## [Your instructions]
Within the data below, how many lines contain "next"? Reply with the number only.

## [Given entries]
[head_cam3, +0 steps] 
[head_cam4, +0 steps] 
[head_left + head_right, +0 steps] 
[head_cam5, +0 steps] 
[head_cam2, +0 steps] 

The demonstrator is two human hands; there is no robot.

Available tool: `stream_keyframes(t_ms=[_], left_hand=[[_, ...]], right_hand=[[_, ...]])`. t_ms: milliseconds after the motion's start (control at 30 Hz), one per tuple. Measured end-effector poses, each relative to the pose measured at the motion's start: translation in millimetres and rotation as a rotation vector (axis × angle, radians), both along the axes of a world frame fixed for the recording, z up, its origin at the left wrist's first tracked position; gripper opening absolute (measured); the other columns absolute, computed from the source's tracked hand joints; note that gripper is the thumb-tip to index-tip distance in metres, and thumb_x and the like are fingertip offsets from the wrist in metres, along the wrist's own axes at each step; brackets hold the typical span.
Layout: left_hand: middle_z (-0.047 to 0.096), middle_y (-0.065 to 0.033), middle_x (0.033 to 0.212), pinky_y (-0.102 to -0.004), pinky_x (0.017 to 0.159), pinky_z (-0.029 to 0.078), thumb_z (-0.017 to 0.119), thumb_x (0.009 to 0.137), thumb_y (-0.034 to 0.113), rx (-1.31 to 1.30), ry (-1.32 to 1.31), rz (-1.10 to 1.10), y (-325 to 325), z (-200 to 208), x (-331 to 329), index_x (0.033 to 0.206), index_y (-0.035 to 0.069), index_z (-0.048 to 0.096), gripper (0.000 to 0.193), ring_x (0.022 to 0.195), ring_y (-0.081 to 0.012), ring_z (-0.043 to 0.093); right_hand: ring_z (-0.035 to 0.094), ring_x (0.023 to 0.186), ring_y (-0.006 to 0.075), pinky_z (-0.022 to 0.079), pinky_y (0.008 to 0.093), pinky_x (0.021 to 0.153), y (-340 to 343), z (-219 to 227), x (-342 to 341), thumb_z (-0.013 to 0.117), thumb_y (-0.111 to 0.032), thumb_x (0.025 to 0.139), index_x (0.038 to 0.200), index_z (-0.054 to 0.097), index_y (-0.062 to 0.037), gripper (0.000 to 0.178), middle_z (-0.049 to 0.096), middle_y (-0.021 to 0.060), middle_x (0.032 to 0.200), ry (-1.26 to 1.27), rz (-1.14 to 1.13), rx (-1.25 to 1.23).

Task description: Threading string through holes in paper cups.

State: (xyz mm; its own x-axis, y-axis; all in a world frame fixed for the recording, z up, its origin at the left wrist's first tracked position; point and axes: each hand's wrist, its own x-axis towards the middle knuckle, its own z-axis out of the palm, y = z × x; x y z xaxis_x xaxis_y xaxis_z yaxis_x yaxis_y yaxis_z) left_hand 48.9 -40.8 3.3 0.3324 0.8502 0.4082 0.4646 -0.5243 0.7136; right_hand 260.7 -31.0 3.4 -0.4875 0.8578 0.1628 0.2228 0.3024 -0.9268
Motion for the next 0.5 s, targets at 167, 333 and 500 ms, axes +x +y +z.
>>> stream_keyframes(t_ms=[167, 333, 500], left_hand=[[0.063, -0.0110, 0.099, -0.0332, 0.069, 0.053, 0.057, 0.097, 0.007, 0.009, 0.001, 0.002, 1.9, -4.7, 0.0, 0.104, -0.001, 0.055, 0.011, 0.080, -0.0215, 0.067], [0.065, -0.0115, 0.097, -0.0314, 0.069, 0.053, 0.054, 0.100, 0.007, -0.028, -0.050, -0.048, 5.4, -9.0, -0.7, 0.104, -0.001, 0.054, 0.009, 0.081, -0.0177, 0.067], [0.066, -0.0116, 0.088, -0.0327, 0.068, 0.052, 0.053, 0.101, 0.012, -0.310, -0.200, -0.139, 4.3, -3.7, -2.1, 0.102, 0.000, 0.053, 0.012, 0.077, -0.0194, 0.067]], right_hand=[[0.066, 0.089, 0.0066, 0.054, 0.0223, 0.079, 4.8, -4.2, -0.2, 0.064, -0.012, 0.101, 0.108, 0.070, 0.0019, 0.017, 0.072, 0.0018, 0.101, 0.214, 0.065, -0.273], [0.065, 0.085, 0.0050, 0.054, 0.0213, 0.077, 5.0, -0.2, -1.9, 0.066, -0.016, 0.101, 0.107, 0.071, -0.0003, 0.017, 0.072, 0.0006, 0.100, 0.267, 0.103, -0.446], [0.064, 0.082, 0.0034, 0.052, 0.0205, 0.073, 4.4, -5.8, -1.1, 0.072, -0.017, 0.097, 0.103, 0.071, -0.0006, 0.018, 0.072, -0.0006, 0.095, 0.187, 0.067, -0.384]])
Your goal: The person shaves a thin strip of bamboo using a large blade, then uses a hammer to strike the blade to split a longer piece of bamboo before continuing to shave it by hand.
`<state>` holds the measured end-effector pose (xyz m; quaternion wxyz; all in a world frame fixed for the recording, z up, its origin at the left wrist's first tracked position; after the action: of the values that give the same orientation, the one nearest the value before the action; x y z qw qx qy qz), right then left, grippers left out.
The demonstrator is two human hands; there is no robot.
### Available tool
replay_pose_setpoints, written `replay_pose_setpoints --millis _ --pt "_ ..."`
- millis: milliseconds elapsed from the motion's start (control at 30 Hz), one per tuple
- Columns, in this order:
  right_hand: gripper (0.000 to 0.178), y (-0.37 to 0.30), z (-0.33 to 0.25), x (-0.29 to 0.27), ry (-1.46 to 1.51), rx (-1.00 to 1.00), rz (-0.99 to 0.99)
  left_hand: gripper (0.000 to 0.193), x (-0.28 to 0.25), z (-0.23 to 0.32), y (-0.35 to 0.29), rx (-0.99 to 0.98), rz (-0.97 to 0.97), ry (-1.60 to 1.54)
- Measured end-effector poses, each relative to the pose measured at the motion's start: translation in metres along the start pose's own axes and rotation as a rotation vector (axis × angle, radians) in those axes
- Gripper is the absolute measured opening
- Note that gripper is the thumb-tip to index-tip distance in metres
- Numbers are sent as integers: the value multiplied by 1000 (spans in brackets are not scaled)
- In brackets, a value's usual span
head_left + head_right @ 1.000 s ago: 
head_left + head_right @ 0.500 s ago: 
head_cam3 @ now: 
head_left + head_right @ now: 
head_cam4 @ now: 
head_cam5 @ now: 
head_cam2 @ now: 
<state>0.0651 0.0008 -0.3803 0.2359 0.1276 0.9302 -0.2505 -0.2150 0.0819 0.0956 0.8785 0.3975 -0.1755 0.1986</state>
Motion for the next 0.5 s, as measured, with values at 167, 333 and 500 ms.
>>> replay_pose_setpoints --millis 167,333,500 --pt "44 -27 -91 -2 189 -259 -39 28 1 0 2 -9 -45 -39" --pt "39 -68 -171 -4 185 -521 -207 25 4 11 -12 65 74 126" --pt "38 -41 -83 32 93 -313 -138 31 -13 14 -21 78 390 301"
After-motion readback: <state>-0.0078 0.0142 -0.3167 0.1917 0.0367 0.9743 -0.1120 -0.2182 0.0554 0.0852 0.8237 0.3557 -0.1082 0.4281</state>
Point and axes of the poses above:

## [Task answer]
2